[CRITIQUE] Rimini – Une puissance sociologique glaciale

À Rimini, ville hivernale, le voile n’est pas tout à fait tombé, nouveau lieu quelconque de la longue marche de la vie vers une mort certaine. Dans le dernier long métrage d’Ulrich Seidl, la ville titulaire sert d’espace paradoxal, entre tristesse et amnésie, ses horizons humides étant à la fois déconnectés de l’identité et chargés du poids du passé inachevé. Situé au large de la côte adriatique, dans le nord de l’Italie, et en proie à un blizzard apparemment éternel, Rimini suit la figure has been de Richie Bravo (Michael Thomas), une pop-star du rock et des chansons à texte désormais dépassées, marquée par la vieillesse, le sport extrême, l’alcoolisme et l’ennui total.

Plus fascinant encore, le film remet en question son statut de “has been” : de retour en Autriche pour enterrer leur mère décédée, Richie et son frère se souviennent du vin et du bon vieux temps, rappellent brièvement leur père infirme de sa maison de retraite et reprennent leurs routes respectives. Mais Richie Bravo a-t-il vraiment existé ? Sa renommée – une maison remplie de souvenirs, une obsession hermétique pour l’amour perdu, une vie entière passée à chanter dans des salons – semble de moins en moins certaine. Son nom, populaire des années 80 et 90, est encore moins connu aujourd’hui, étant plutôt réclamé par une femme mystérieuse qui se présente comme sa fille.

© Damned Films

Le portrait tranchant d’un personnage tragique réalisé par Seidl célèbre sa propre vision implacable, grâce à un réalisateur dont les analyses sociétales sont d’une précision effrayante et d’une misanthropie calculée. Filmé avec un aspect documentaire, Rimini s’immisce dans les mouvements quotidiens de Richie, dévoilant progressivement et dissimulant simultanément leur finalité. Il rend visite à plusieurs femmes pour le sexe, mais leurs relations avec lui sont empreintes de non-dits, elles le paient après l’acte, et pourtant c’est chez Richie que le désespoir transparaît de la façon la plus affligeante.
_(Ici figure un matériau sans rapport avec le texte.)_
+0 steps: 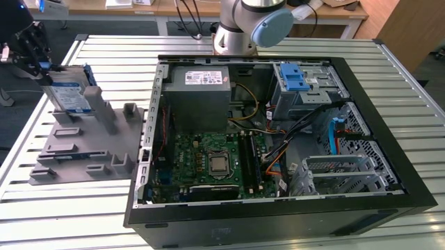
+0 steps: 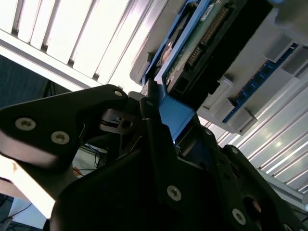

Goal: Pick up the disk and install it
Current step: 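Pick up the disk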

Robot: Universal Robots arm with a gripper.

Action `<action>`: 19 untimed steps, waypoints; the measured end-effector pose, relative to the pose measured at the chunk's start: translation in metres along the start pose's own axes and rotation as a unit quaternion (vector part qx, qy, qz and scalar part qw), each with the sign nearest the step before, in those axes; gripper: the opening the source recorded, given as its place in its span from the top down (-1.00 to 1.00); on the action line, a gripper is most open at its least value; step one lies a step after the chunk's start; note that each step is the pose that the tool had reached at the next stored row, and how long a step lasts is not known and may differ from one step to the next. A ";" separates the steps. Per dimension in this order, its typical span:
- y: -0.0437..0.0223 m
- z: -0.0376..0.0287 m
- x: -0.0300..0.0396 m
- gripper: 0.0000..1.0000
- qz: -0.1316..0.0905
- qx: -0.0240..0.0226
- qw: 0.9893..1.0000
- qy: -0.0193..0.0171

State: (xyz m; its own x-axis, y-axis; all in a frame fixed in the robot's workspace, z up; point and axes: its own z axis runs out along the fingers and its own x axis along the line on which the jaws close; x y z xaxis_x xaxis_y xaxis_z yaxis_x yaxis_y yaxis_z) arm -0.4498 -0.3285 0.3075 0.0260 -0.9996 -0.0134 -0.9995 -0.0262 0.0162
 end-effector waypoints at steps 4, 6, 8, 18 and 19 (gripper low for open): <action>0.0001 -0.0044 -0.0001 0.25 0.000 0.000 1.000 0.000; 0.0001 -0.0045 -0.0001 0.25 0.000 0.000 1.000 0.000; 0.0001 -0.0046 -0.0001 0.25 0.000 0.000 1.000 0.000; 0.0013 0.0065 0.0012 0.25 0.000 0.002 1.000 0.000; 0.0014 0.0066 0.0012 0.25 0.000 0.002 1.000 0.000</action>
State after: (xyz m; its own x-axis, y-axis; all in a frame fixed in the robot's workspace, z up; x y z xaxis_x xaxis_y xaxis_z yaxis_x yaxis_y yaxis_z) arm -0.4512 -0.3297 0.3008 0.0260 -0.9996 -0.0129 -0.9996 -0.0261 0.0124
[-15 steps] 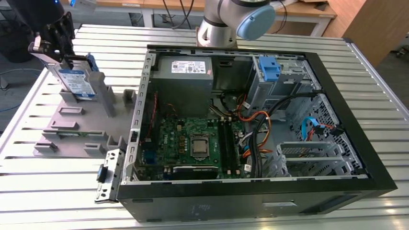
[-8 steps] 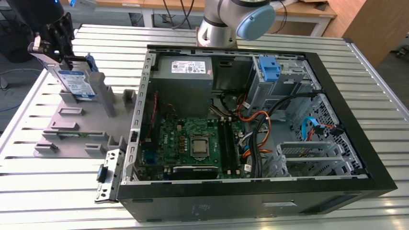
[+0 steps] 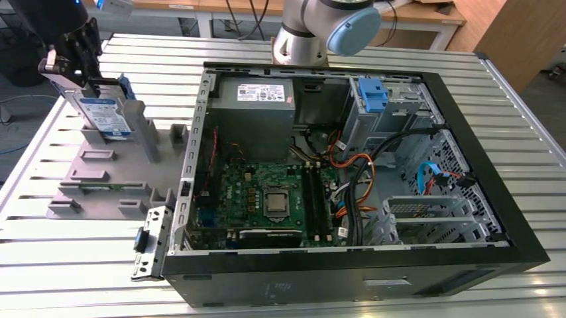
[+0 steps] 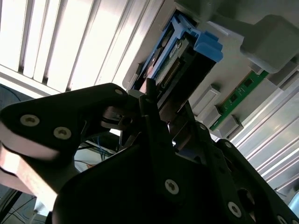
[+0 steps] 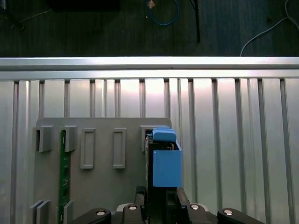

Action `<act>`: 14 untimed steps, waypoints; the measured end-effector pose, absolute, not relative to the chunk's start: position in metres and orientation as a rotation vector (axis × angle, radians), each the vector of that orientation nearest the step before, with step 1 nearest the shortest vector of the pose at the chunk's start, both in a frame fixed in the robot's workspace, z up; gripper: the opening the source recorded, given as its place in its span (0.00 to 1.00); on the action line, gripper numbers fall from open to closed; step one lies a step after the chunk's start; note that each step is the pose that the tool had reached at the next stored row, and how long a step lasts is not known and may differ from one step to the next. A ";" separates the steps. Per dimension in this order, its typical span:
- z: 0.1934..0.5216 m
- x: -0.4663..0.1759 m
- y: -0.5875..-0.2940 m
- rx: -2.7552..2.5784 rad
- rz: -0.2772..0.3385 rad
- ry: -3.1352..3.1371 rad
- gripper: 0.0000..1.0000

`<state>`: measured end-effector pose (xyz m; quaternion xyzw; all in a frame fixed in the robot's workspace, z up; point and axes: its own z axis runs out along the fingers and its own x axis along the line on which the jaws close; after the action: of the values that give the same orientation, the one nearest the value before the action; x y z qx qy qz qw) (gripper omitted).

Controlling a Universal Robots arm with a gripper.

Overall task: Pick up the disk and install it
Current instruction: 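Pick up the disk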

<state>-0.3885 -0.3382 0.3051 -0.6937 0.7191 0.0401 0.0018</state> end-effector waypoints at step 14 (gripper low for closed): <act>0.305 -0.393 -0.339 -2.181 0.125 2.253 0.35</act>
<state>-0.3928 -0.3393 0.3051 -0.6950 0.7179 0.0397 0.0015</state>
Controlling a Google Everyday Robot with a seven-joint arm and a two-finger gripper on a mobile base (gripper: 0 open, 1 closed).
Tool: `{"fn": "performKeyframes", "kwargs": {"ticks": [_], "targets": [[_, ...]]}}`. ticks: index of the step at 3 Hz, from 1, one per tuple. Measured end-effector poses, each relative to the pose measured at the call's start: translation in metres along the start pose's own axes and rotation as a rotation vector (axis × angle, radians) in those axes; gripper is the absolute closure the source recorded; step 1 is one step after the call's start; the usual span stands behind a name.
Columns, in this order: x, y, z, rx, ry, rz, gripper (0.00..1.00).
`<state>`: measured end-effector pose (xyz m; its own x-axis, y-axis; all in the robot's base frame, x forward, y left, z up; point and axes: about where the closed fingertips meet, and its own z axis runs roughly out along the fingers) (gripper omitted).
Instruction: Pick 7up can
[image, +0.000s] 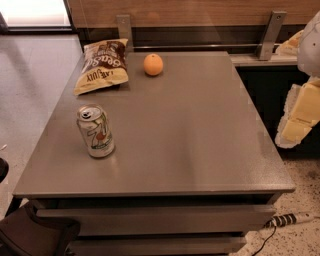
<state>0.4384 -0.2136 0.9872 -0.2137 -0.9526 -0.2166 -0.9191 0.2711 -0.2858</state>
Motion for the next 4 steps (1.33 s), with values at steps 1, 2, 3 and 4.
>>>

Lorsque sa fille lui demande de l’argent en compensation d’années de négligence et de dénuement, sa réaction aléatoire – d’abord le déni, puis le découragement – dit tout d’un homme perdu dans la solitude : il chante des airs larmoyants pour attirer les touristes nocturnes et éphémères (certains d’entre eux sont-ils devenus permanents ?), il se fraye un chemin dans des maisons abandonnées, il s’amuse à faire de l’ombre à ses amis et à sa famille, marchandant de petites sommes d’argent tout en louant des souvenirs de sa jeunesse à des personnes aussi fanatiques de lui que lui, et s’embourbant dans une stase angoissante, attendant l’improbable arrivée du printemps.

© Damned Films

On peut dire que tout cela est typique de Seidl : un peu trop classique, une pincée trop prévisible par moments, étant donné que l’absence d’une histoire plus poussée – suggérée par la brève rencontre de Richie avec son frère Ewald (Georg Friedrich) et susceptible d’être explorée dans un film complémentaire à venir, Sparta. C’est particulièrement vrai pour les fidèles du cinéaste, qui pourraient rejeter sa causticité édulcorée, presque dénaturée, mais c’est aussi une source d’inquiétude pour ses néophytes, plus susceptibles d’être catalogués dans un corpus plus large de misérabilisme autrichien. Cette caricature, néanmoins, possède une puissance sociologique glaciale dont les éléments dispersés capturent l’imaginaire culturel et libidinal d’une génération stratifiée, typiquement blanche, masculine, de classe moyenne, et ancrée à peu de choses au-delà des échos révolus de l’éminence sociale et de l’intimité utopique.

Le dévoilement par Seidl de ces tabous déconcertants reste marqué, mais il n’est pas simplement lié au sentiment abject de honte du spectateur. Au contraire, à travers l’objectif dépourvu d’humour de Rimini, on arrive à une prise de conscience existentielle et sobre de l’hiver de tout un chacun, qui n’est que la négation et le triste miroir de sa soif de vivre, autrefois vécue avec vivacité.

Note : 3.5 sur 5.

Rimini au cinéma le 23 novembre 2022.